Questionado sobre o potencial impacto na inflação, Furquim argumenta que o trigo vem registrando aumento de preço equivalente ao do petróleo (46% em menos de duas semanas após o conflito na Ucrânia), com efeito direto no preço de alimentos básicos como pão e massa. Ainda assim, não desperta a mesma mobilização social e política que a gasolina. A melhor saída emergencial, em sua avaliação, seria reforçar o auxílio financeiro às camadas mais pobres da população durante a fase aguda da crise:
– Um choque como esse requer programa emergencial. Nesse caso, há medidas mais eficazes como dar o dinheiro na mão de quem mais precisa, de quem é mais pobre. Aí ela mesma escolhe se prefere comprar combustível ou comer.
Nesse sentido, o vale-gasolina representa um aporte de R$ 3 bilhões, mas só entrará em prática se houver recurso no caixa do governo federal. As medidas aprovadas recentemente pelo Congresso limitam ainda impostos federais e o ICMS aplicados sobre os combustíveis, com um impacto potencial de R$ 0,60 por litro.
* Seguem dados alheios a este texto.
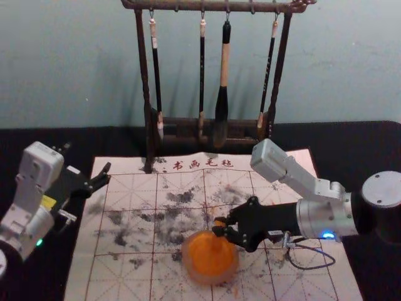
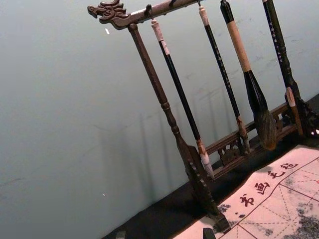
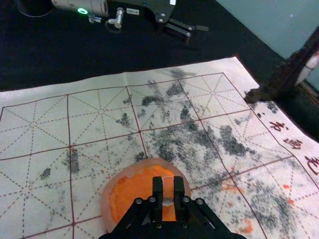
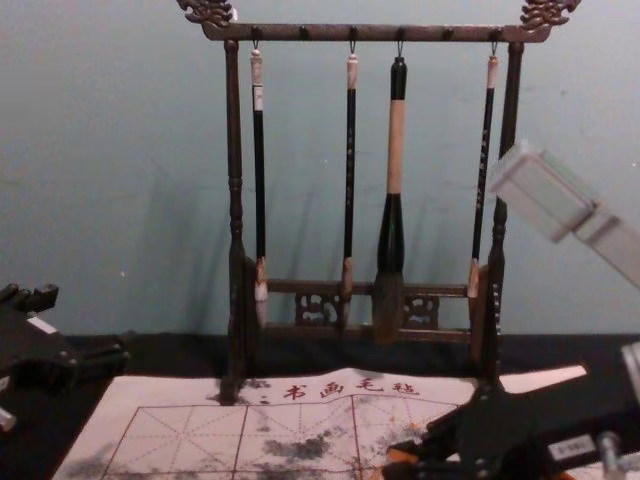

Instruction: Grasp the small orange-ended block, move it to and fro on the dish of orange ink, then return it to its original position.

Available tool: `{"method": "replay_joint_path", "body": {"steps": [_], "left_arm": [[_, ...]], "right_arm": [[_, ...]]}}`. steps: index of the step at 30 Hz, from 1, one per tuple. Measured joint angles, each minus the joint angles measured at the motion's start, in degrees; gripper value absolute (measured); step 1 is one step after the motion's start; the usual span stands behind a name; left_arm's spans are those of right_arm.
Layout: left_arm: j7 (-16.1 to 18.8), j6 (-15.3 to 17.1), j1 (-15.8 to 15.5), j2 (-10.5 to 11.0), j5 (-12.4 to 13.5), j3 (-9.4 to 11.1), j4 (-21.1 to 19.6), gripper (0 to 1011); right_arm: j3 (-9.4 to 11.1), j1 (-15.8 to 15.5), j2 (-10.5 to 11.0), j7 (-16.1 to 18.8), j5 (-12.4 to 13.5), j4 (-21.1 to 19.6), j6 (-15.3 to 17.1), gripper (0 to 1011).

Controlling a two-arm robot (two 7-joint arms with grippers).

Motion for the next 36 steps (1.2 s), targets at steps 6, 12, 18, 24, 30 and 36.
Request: {"method": "replay_joint_path", "body": {"steps": [6, 12, 18, 24, 30, 36], "left_arm": [[0.0, 0.0, 0.0, 0.0, 0.0, 0.0, 0.0, 1001], [0.0, 0.0, 0.0, 0.0, 0.0, 0.0, 0.0, 1001], [0.0, 0.0, 0.0, 0.0, 0.0, 0.0, 0.0, 1001], [0.0, 0.0, 0.0, 0.0, 0.0, 0.0, 0.0, 1001], [0.0, 0.0, 0.0, 0.0, 0.0, 0.0, 0.0, 1001], [0.0, 0.0, 0.0, 0.0, 0.0, 0.0, 0.0, 1001]], "right_arm": [[0.9, -1.12, 1.47, 0.05, 1.12, -1.76, 0.12, 85], [1.28, -2.31, 2.85, 0.35, 2.07, -3.64, 0.07, 85], [1.11, -2.96, 3.55, 0.77, 2.41, -4.52, -0.1, 85], [0.6, -3.3, 3.98, 1.29, 2.52, -5.21, -0.34, 86], [-0.12, -3.44, 4.2, 1.92, 2.43, -5.76, -0.69, 85], [-0.75, -3.18, 3.76, 2.09, 2.26, -5.67, -0.85, 86]]}}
Como outros países enfrentam a alta dos combustíveis
Governos anunciam medidas como cortes de impostos, subsídios e auxílios financeiros à população
Canadá — As diferentes províncias que integram o país estão discutindo formas de baratear o custo do combustível. Regiões como Alberta, a quarta mais populosa do país, anunciou que vai abrir mão temporariamente, a partir de abril, do imposto que lhe cabe na composição do preço praticado nas bombas. A medida seguiria valendo enquanto o barril de petróleo ficar acima de US$ 80.
Chile — O país sul-americano já havia implantado, há vários anos, uma fórmula que combina dois fundos de estabilização de preços (que acumulam reservas que podem ser utilizadas para compensar elevações) com um sistema de taxação variável — se o preço sobe muito, o imposto é reduzido, e vice-versa.
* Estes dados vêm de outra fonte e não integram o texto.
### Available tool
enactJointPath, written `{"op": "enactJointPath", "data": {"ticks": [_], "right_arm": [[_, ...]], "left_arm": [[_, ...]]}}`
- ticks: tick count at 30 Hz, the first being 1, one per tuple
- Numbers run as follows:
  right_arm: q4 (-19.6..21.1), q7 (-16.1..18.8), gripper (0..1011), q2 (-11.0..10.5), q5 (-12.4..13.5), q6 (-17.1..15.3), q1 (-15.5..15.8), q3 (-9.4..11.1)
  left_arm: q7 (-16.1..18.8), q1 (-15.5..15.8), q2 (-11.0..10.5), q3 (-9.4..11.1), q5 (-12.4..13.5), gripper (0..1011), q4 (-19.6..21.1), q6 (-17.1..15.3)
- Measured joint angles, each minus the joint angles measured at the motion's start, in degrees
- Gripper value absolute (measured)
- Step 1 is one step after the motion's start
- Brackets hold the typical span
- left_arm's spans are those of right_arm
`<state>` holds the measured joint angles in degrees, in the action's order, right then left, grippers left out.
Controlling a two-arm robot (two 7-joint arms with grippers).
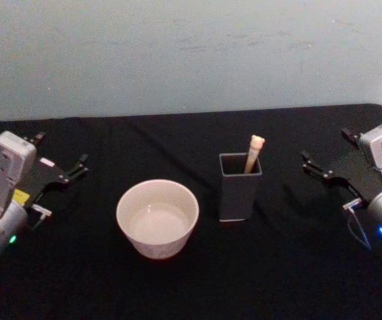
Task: Pick up the stirring spoon with one hand, stir inside the cup, then place it back in its original position.
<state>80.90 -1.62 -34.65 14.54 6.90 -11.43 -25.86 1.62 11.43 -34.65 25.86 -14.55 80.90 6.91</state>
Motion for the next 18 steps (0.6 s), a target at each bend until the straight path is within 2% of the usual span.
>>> {"op": "enactJointPath", "data": {"ticks": [18], "right_arm": [[0.0, 0.0, 1000, 0.0, 0.0, 0.0, 0.0, 0.0]], "left_arm": [[0.0, 0.0, 0.0, 0.0, 0.0, 1001, 0.0, 0.0]]}}
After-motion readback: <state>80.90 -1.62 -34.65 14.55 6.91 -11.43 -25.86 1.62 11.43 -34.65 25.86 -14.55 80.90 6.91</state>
Dinamarca — Um conselho que define políticas tributárias anunciou que vai oferecer deduções maiores no Imposto de Renda a trabalhadores que viajam longas distâncias utilizando transporte público ou particular até o serviço. O benefício é concedido com base na quantidade de quilômetros percorrida para ir e voltar do trabalho, desde que os dois trajetos somem mais de 24 quilômetros.
Estados Unidos — Ao lado de mais 30 países aliados, decidiram liberar 60 milhões de barris de petróleo de reservas estratégicas para ampliar a oferta do produto e, assim, tentar segurar o aumento no preço do petróleo. Além disso, há um crescente debate no país sobre a possibilidade de suspender ou reduzir temporariamente impostos regionais ou federal sobre os combustíveis. Alguns Estados já estão votando propostas nesse sentido.
Itália — Ainda no final do ano passado, os italianos aprovaram um orçamento para 2022 com previsão de cortes de impostos no valor de 7,5 bilhões de euros para compensar desafios como o encarecimento da energia. Neste ano, foram anunciadas novas medidas, como redução do imposto sobre o gás para 5% e aumento de bônus sociais para famílias mais pobres.
Japão — O país já oferecia um subsídio a distribuidoras equivalente a cinco ienes por litro de combustível (pouco mais de R$ 0,20) a fim de controlar o preço em ascensão. Com o agravamento da crise em razão do conflito na Ucrânia, o governo ampliou o teto do benefício para até 25 ienes (pouco mais de R$ 1). Para sustentar essa medida, foram disponibilizados inicialmente US$ 3 bilhões de fundos de reserva emergenciais.
Portugal — Ainda em novembro do ano passado, o governo criou um sistema de vouchers que garantem um reembolso de 10 centavos de euro por litro, até o limite de 50 litros mensais (cinco euros ao mês, ou cerca de R$ 27). Em razão do aprofundamento da crise, em março esse valor foi ampliado para 20 euros (R$ 110). Ao se inscrever no programa do governo, o consumidor recebe o reembolso em sua conta bancária em até dois dias úteis após abastecer o veículo.
Tailândia — Embora o país conte com um fundo de estabilização de preços, em fevereiro o governo concordou em cortar pela metade, pelos três meses seguintes, o imposto sobre o diesel. A medida foi adotada porque o fundo não teria recursos suficientes, por si só, para evitar a escalada dos preços na bomba. O impacto dos cortes é estimado em R$ 2,5 bilhões.